## TRY IT
In the listing that follows, retype every line from the first through the one containing "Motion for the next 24". Pictures are to be left out.

(DATA FOR THE TASK)

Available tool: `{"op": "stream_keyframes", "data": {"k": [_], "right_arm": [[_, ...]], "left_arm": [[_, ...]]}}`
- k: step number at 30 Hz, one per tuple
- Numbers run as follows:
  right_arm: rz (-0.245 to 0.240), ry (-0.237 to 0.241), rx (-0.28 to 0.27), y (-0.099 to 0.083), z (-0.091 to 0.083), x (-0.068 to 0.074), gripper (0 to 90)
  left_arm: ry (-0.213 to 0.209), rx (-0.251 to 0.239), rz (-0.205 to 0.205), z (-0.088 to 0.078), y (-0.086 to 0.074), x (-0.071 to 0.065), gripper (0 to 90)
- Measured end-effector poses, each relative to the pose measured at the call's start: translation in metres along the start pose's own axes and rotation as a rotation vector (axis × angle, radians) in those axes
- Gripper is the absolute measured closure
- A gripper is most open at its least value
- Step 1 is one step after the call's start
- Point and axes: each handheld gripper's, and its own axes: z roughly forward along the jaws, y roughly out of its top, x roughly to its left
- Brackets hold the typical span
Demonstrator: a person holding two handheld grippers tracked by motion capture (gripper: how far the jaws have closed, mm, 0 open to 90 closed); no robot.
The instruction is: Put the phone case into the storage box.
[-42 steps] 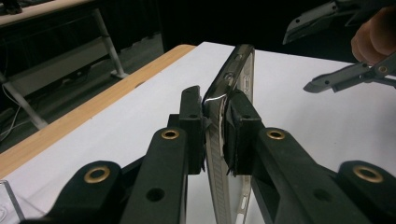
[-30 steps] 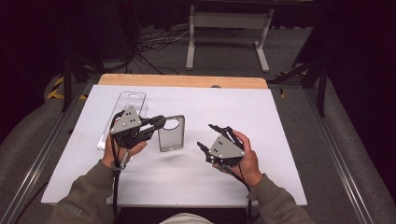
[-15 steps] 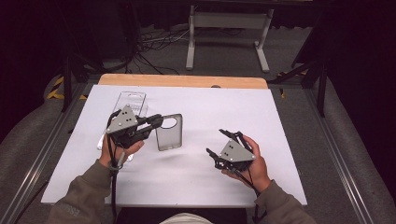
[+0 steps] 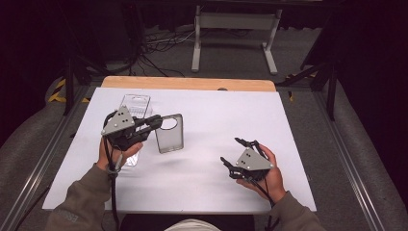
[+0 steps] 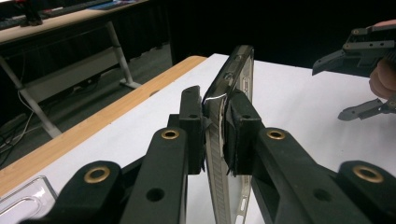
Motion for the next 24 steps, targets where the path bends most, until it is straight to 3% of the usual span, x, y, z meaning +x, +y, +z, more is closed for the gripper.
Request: {"op": "stream_keyframes", "data": {"k": [6, 24], "right_arm": [[0.026, -0.001, 0.005, -0.009, -0.007, -0.003, 24.7], [0.037, -0.008, 0.028, -0.019, -0.015, -0.004, 23.0]], "left_arm": [[0.014, -0.012, 0.001, -0.006, 0.002, 0.003, 79.4], [0.060, -0.037, 0.018, -0.025, 0.010, 0.016, 79.4]]}}
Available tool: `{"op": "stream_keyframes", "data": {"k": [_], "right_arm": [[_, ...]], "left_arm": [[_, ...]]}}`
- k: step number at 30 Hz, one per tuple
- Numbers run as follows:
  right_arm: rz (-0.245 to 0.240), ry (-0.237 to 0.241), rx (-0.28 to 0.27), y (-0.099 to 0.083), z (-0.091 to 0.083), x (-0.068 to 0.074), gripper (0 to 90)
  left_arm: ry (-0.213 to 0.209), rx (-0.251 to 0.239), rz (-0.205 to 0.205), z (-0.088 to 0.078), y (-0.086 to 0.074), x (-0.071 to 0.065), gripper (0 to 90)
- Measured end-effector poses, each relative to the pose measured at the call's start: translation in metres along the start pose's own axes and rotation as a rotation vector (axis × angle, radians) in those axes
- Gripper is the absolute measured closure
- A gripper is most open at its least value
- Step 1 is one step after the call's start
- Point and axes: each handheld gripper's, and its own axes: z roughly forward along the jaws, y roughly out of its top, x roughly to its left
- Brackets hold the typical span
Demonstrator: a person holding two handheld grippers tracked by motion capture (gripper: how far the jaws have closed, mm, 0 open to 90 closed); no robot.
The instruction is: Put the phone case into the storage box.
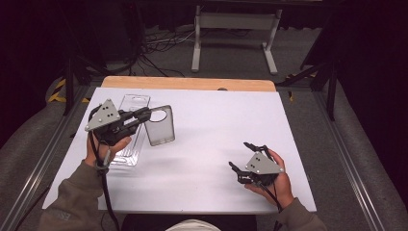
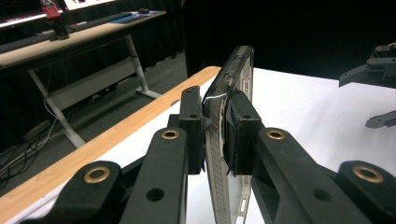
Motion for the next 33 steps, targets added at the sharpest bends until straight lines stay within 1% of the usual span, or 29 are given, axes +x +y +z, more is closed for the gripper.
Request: {"op": "stream_keyframes", "data": {"k": [2, 4, 5, 6, 7, 8, 9, 13, 14, 18, 23, 24, 26, 29, 32, 33], "right_arm": [[0.001, 0.000, 0.003, -0.001, 0.000, 0.000, 23.0], [0.006, -0.002, 0.006, -0.001, 0.000, 0.000, 22.9], [0.004, -0.002, 0.007, -0.001, 0.000, 0.001, 22.9], [0.003, -0.003, 0.008, -0.002, 0.000, 0.001, 22.9], [0.003, -0.001, 0.009, -0.002, 0.000, 0.001, 22.9], [0.002, -0.001, 0.009, -0.002, 0.000, 0.001, 22.9], [0.002, -0.002, 0.010, -0.002, 0.000, 0.001, 22.9], [-0.002, 0.001, 0.016, -0.003, 0.000, 0.002, 22.9], [-0.004, -0.002, 0.022, -0.004, 0.000, 0.003, 22.9], [0.001, -0.006, 0.022, -0.004, -0.001, 0.003, 22.9], [0.001, -0.002, 0.025, -0.005, 0.000, 0.004, 23.0], [0.004, -0.001, 0.027, -0.006, 0.000, 0.004, 22.9], [0.015, 0.001, 0.031, -0.008, -0.001, 0.004, 22.9], [0.036, 0.005, 0.037, -0.011, -0.003, 0.003, 23.1], [0.094, 0.032, 0.030, -0.013, -0.007, 0.002, 23.5], [0.106, 0.035, 0.023, -0.013, -0.009, 0.003, 23.5]], "left_arm": [[0.009, 0.001, 0.011, -0.004, 0.002, 0.002, 79.4], [0.026, -0.004, 0.014, -0.010, 0.004, 0.005, 79.4], [0.026, -0.004, 0.014, -0.010, 0.004, 0.005, 79.5], [0.042, -0.014, 0.009, -0.014, 0.004, 0.008, 79.4], [0.046, -0.009, 0.011, -0.016, 0.004, 0.010, 79.4], [0.054, -0.018, 0.006, -0.018, 0.003, 0.012, 79.4], [0.059, -0.023, 0.000, -0.019, 0.003, 0.013, 79.4], [0.068, -0.029, -0.001, -0.024, 0.004, 0.018, 79.4], [0.076, -0.037, -0.001, -0.026, 0.004, 0.021, 79.4], [0.082, -0.039, -0.005, -0.027, 0.003, 0.024, 79.4], [0.088, -0.031, -0.001, -0.024, 0.003, 0.032, 79.4], [0.089, -0.036, -0.002, -0.023, 0.003, 0.034, 79.5], [0.090, -0.028, 0.002, -0.022, 0.004, 0.038, 79.5], [0.097, -0.029, 0.006, -0.021, 0.006, 0.043, 79.5], [0.099, -0.041, 0.007, -0.022, 0.008, 0.050, 79.5], [0.099, -0.039, 0.009, -0.022, 0.009, 0.052, 79.5]]}}
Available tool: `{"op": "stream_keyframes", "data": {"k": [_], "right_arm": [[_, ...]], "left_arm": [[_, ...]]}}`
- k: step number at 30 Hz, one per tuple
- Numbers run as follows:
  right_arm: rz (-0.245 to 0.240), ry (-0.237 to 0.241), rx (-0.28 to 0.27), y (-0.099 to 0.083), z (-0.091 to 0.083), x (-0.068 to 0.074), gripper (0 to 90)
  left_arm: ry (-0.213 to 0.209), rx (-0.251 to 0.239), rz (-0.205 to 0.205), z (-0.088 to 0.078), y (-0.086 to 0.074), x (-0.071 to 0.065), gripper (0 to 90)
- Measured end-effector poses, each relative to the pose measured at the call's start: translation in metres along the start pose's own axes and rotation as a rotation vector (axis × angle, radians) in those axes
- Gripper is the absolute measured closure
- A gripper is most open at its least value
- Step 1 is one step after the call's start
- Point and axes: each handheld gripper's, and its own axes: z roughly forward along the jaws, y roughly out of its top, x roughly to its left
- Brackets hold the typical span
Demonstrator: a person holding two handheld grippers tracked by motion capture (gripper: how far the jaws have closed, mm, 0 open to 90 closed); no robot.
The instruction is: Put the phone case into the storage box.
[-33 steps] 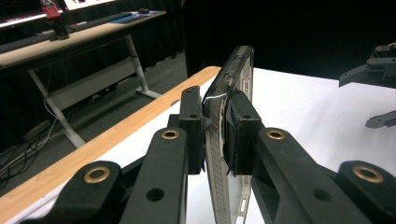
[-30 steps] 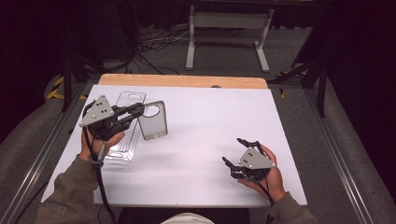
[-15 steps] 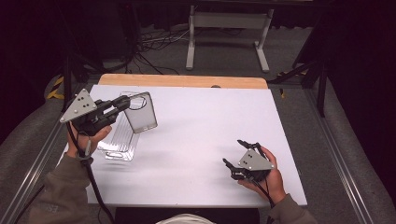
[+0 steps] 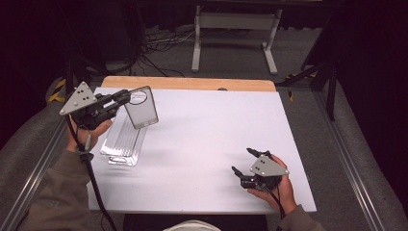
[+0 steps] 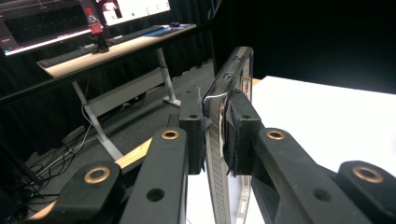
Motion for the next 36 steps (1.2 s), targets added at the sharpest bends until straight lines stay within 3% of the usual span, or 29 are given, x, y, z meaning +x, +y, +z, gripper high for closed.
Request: {"op": "stream_keyframes", "data": {"k": [11, 23, 33, 36], "right_arm": [[0.012, -0.005, 0.005, -0.002, -0.002, 0.000, 23.6], [-0.001, 0.000, 0.011, -0.001, 0.000, 0.003, 23.6], [-0.006, 0.004, 0.032, -0.001, 0.004, 0.005, 23.6], [0.000, 0.005, 0.034, -0.002, 0.006, 0.005, 23.5]], "left_arm": [[0.042, 0.013, -0.018, 0.002, -0.004, 0.026, 79.5], [0.093, 0.068, 0.007, 0.014, -0.003, 0.048, 79.5], [0.096, 0.092, 0.016, 0.026, -0.010, 0.065, 79.5], [0.099, 0.087, -0.009, 0.030, -0.018, 0.073, 79.5]]}}
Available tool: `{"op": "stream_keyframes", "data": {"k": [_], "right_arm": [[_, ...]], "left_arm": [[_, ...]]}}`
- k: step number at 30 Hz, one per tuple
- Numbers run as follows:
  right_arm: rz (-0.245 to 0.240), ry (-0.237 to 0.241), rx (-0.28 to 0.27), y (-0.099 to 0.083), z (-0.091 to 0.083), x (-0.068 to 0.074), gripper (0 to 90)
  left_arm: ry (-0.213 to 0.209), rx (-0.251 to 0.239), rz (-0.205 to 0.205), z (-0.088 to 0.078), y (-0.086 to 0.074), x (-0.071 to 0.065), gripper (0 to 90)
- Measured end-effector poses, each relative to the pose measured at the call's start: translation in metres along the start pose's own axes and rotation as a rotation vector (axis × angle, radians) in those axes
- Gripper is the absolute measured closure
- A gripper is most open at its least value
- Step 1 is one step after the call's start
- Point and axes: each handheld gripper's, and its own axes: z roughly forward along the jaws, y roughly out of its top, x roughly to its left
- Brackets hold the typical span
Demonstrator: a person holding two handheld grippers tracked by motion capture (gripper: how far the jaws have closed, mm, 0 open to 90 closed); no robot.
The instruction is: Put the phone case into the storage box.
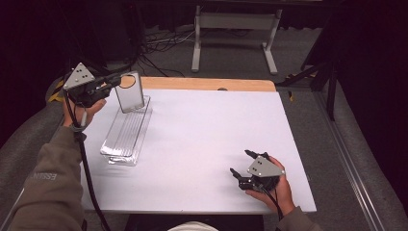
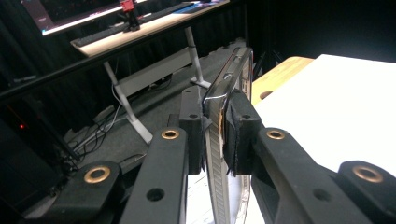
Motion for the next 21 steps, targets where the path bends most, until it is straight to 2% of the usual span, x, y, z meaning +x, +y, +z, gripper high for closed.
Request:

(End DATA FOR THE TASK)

## WRITTEN REPLY
Available tool: `{"op": "stream_keyframes", "data": {"k": [_], "right_arm": [[_, ...]], "left_arm": [[_, ...]]}}`
- k: step number at 30 Hz, one per tuple
- Numbers run as follows:
  right_arm: rz (-0.245 to 0.240), ry (-0.237 to 0.241), rx (-0.28 to 0.27), y (-0.099 to 0.083), z (-0.091 to 0.083), x (-0.068 to 0.074), gripper (0 to 90)
  left_arm: ry (-0.213 to 0.209), rx (-0.251 to 0.239), rz (-0.205 to 0.205), z (-0.088 to 0.078), y (-0.086 to 0.074), x (-0.071 to 0.065), gripper (0 to 90)
- Measured end-effector poses, each relative to the pose measured at the call's start: translation in metres along the start pose's own axes and rotation as a rotation vector (axis × angle, radians) in those axes
- Gripper is the absolute measured closure
- A gripper is most open at its least value
- Step 1 is one step after the call's start
- Point and axes: each handheld gripper's, and its own axes: z roughly forward along the jaws, y roughly out of its top, x roughly to its left
- Brackets hold the typical span
Demonstrator: a person holding two handheld grippers tracked by motion capture (gripper: how far the jaws have closed, mm, 0 open to 90 closed); no robot.
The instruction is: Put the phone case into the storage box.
[-42 steps] 
[-30 steps] 
[-15 steps] 
[+0 steps] 
[+0 steps] 
Motion for the next 24 steps, targets where the path bends most, until it is straight to 3% of the usual span, x, y, z meaning +x, +y, +z, more is closed for the gripper.

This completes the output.